What to produce =>
Look through the listing below and give the number of lines in which "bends" occurs, nothing more.

Data extract =>
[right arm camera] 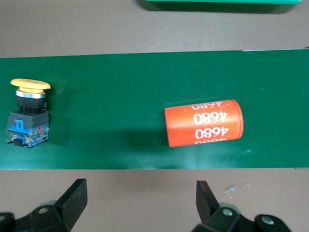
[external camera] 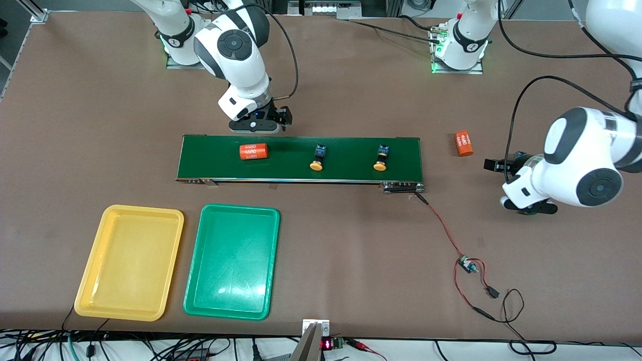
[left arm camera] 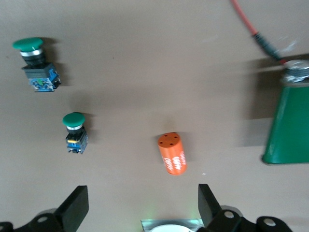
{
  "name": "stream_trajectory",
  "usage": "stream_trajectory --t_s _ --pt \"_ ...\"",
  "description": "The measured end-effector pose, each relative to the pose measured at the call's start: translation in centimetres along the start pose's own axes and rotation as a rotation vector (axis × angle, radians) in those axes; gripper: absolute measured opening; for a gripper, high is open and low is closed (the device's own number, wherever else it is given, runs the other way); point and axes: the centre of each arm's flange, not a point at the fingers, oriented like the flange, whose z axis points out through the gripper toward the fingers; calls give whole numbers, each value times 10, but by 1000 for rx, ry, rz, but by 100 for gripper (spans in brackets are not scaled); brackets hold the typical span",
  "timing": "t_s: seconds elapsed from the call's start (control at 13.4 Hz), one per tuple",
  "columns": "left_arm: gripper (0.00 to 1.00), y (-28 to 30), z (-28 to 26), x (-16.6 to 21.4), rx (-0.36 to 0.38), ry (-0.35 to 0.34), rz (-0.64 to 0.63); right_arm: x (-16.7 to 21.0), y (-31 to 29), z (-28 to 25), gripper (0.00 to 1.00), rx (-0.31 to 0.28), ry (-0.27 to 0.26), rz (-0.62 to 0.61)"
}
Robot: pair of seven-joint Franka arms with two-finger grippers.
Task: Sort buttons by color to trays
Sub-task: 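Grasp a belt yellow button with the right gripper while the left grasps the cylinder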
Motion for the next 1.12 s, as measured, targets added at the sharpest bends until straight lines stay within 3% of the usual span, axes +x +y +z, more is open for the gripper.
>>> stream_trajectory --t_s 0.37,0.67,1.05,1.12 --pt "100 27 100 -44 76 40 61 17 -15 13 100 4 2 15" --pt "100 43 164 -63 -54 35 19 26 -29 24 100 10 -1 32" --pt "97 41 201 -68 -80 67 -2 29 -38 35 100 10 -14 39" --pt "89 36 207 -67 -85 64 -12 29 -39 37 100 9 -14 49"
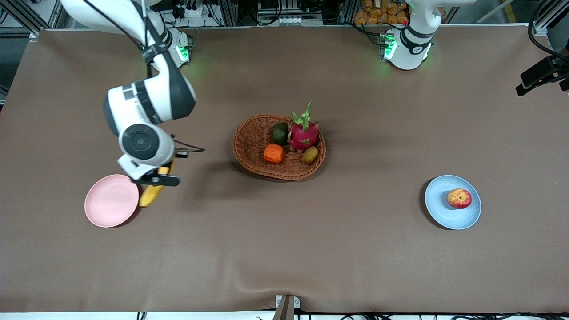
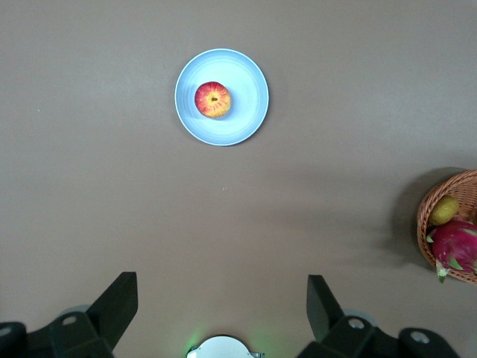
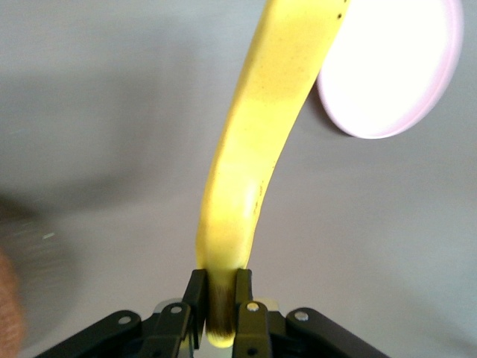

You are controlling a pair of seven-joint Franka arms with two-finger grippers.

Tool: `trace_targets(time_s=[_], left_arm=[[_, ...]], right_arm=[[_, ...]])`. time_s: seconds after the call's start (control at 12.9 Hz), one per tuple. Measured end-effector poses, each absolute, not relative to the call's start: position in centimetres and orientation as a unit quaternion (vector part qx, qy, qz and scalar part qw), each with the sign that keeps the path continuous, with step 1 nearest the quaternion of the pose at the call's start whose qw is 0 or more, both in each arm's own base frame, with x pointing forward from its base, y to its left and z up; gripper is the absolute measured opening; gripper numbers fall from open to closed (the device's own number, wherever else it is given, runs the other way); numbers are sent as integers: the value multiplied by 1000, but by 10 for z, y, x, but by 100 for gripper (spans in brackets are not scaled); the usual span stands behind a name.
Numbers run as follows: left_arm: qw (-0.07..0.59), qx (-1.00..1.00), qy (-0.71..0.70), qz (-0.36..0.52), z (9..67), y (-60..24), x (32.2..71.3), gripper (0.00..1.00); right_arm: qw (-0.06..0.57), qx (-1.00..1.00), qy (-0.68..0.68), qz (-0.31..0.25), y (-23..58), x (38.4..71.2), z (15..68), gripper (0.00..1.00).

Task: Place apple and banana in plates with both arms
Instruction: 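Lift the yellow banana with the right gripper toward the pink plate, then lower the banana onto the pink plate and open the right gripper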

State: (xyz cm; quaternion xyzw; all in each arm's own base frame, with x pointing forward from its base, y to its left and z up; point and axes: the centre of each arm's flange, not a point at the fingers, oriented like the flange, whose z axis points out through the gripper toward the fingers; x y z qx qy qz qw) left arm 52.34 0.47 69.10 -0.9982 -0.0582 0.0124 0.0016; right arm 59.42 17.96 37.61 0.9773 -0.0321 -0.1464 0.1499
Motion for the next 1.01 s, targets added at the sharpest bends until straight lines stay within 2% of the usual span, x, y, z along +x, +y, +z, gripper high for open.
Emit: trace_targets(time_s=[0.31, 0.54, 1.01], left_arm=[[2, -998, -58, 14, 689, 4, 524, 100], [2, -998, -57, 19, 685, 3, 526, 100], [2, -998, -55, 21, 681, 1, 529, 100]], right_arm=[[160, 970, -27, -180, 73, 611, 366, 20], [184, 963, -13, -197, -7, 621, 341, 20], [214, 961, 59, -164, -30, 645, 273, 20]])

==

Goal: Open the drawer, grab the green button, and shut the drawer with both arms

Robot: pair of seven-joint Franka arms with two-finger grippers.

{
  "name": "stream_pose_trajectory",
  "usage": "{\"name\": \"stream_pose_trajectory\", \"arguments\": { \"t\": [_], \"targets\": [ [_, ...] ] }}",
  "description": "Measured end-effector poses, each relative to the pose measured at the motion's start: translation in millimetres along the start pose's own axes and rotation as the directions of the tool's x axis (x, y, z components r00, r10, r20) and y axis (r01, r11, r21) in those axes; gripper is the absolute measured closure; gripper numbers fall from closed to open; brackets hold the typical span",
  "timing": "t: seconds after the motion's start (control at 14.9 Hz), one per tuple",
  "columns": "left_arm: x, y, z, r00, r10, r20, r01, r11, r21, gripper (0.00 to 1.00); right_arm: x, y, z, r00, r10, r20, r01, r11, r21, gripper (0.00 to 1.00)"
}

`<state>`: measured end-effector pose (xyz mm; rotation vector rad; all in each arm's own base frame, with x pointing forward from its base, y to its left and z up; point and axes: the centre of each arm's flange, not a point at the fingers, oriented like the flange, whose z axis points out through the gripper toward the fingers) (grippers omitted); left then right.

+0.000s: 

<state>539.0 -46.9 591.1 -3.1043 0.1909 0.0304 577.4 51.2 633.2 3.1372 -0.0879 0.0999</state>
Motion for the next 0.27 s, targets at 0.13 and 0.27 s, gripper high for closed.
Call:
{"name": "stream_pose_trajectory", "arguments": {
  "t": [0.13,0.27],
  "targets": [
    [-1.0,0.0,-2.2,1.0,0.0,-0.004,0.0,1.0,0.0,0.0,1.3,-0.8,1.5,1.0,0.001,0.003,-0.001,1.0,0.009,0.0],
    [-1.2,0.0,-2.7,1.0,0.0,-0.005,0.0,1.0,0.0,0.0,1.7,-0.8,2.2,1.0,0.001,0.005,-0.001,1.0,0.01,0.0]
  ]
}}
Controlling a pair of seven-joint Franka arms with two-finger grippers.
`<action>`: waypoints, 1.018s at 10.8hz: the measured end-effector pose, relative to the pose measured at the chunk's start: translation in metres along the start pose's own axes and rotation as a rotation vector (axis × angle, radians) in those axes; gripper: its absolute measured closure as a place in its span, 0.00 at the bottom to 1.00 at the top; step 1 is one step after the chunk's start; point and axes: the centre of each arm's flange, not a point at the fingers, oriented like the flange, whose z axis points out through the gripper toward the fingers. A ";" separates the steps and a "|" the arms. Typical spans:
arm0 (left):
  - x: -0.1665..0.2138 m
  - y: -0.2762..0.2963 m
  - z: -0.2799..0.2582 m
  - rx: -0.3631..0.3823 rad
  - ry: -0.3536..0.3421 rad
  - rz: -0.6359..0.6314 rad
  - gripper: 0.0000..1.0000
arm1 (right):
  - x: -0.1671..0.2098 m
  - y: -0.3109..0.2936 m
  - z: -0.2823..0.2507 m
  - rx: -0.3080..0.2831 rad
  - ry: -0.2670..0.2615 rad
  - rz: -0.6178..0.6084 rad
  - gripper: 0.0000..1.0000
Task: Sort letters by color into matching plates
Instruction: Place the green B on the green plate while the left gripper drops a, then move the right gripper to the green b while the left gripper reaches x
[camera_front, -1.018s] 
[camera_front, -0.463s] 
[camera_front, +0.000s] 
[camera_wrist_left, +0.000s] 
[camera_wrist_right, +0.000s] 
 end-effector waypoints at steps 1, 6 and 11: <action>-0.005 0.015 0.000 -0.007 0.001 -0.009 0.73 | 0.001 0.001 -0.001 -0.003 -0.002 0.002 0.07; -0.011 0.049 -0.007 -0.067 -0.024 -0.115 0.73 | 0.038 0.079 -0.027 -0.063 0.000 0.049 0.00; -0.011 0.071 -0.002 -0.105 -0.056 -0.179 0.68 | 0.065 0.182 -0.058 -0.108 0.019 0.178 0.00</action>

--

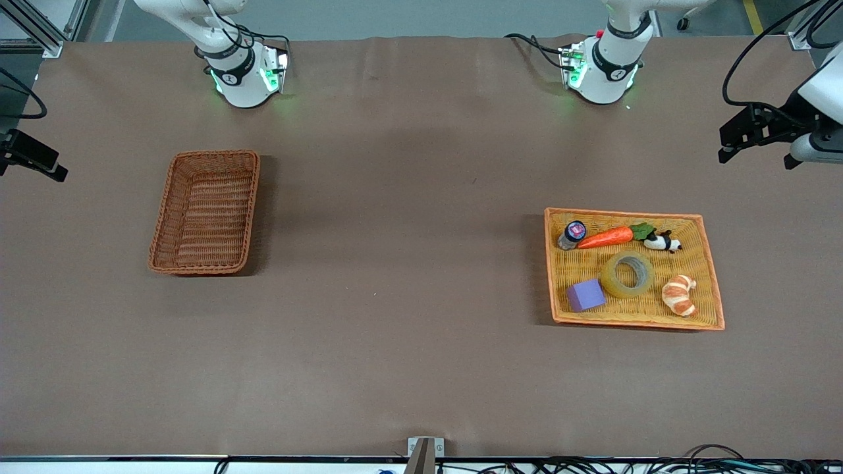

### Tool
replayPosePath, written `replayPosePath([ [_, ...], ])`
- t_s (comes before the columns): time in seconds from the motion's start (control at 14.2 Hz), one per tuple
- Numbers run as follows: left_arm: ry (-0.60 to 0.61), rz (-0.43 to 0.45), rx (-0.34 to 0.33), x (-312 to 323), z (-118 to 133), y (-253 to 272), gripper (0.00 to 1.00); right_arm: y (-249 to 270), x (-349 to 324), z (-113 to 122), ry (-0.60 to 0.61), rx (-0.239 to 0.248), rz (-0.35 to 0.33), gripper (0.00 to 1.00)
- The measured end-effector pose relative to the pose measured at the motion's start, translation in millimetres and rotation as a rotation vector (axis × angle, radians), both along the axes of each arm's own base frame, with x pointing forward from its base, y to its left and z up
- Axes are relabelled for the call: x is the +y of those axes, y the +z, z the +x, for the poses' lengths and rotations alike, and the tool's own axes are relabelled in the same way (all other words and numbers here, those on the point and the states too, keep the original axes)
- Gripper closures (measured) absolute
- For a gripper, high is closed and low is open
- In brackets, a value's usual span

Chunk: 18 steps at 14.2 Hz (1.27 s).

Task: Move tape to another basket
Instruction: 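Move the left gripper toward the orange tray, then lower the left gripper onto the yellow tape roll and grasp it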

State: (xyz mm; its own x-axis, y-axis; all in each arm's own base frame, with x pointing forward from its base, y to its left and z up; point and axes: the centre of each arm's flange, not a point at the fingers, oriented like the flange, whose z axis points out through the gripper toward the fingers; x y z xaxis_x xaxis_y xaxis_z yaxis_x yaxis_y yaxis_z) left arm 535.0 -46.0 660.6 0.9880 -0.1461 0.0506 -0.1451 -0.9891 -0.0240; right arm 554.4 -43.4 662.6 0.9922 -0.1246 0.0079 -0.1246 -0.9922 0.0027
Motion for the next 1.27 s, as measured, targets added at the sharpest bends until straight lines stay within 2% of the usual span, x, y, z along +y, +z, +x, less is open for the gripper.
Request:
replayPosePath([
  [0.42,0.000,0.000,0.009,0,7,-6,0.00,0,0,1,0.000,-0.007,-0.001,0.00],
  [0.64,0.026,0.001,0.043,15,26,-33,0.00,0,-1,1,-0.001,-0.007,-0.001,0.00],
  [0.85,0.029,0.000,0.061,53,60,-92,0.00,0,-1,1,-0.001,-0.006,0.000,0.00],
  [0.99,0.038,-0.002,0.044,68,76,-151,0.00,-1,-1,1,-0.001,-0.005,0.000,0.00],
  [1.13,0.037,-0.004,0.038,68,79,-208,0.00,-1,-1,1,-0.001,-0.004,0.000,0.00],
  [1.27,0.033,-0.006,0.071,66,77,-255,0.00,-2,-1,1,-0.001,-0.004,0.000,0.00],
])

Answer for this exercise =>
3